→ Work instructions
Your answer must hold only the lines below from the line containing "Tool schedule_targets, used" through the line containing "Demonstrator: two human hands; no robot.", each reproduced exactly.

→ Collected data
== Segment start ==
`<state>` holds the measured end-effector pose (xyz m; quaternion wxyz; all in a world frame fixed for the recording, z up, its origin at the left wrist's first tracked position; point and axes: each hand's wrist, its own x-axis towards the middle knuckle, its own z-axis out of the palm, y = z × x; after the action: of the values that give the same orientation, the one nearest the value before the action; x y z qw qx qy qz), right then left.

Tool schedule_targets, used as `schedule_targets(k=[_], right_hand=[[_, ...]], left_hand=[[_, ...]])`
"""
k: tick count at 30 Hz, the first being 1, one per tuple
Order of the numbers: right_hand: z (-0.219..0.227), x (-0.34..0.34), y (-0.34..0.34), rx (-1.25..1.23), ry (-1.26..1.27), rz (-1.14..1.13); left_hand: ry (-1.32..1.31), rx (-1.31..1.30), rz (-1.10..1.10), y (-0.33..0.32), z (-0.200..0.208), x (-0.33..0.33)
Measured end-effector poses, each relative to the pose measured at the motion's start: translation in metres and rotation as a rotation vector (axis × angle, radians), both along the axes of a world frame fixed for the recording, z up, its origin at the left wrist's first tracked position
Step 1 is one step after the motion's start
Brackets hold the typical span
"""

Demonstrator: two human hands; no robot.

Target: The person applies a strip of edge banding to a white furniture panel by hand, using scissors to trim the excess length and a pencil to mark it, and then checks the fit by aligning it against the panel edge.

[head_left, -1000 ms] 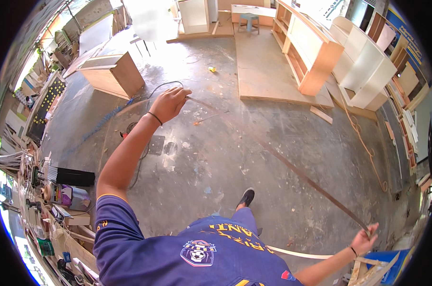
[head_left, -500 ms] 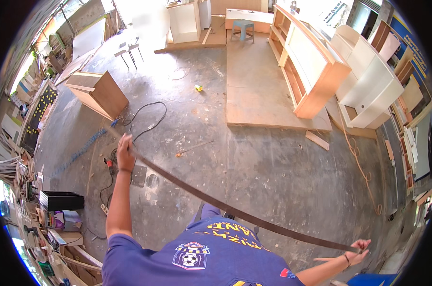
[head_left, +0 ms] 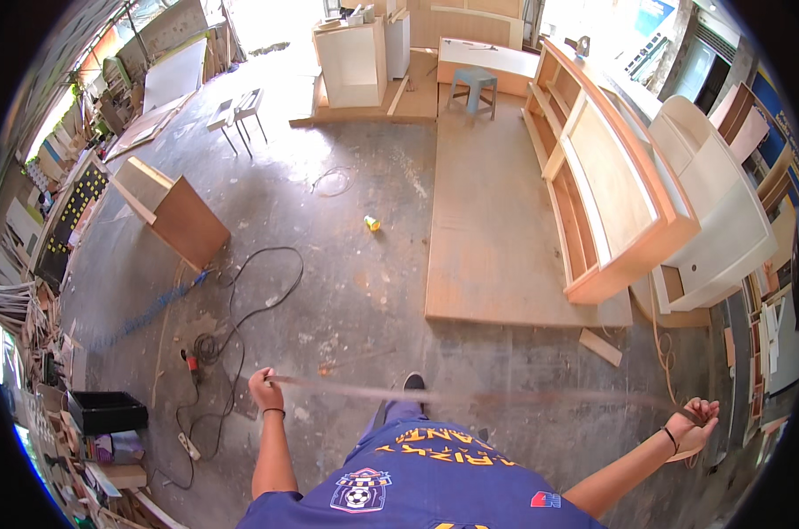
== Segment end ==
→ Answer for this exercise
Tool schedule_targets, used as `schedule_targets(k=[_], right_hand=[[_, ...]], left_hand=[[_, ...]])`
"""
k: tick count at 30 Hz, the first being 1, one per tuple
Order of the numbers: right_hand: z (-0.219..0.227), x (-0.34..0.34), y (-0.34..0.34), rx (-1.25..1.23), ry (-1.26..1.27), rz (-1.14..1.13); left_hand: ry (-1.32..1.31), rx (-1.31..1.30), rz (-1.10..1.10), y (-0.33..0.32), z (-0.200..0.208), x (-0.33..0.33)
Measured end-effector poses, each relative to the pose measured at the motion's start: translation in metres and rotation as a rotation vector (axis × angle, radians), both along the axes of a world frame fixed for the recording, z up, its origin at the left wrist's first tracked position
Step 1 is one step after the motion's start
Brackets hold the typical span
"""

Demonstrator: two human hands; no robot.

That finishes the answer to the exercise.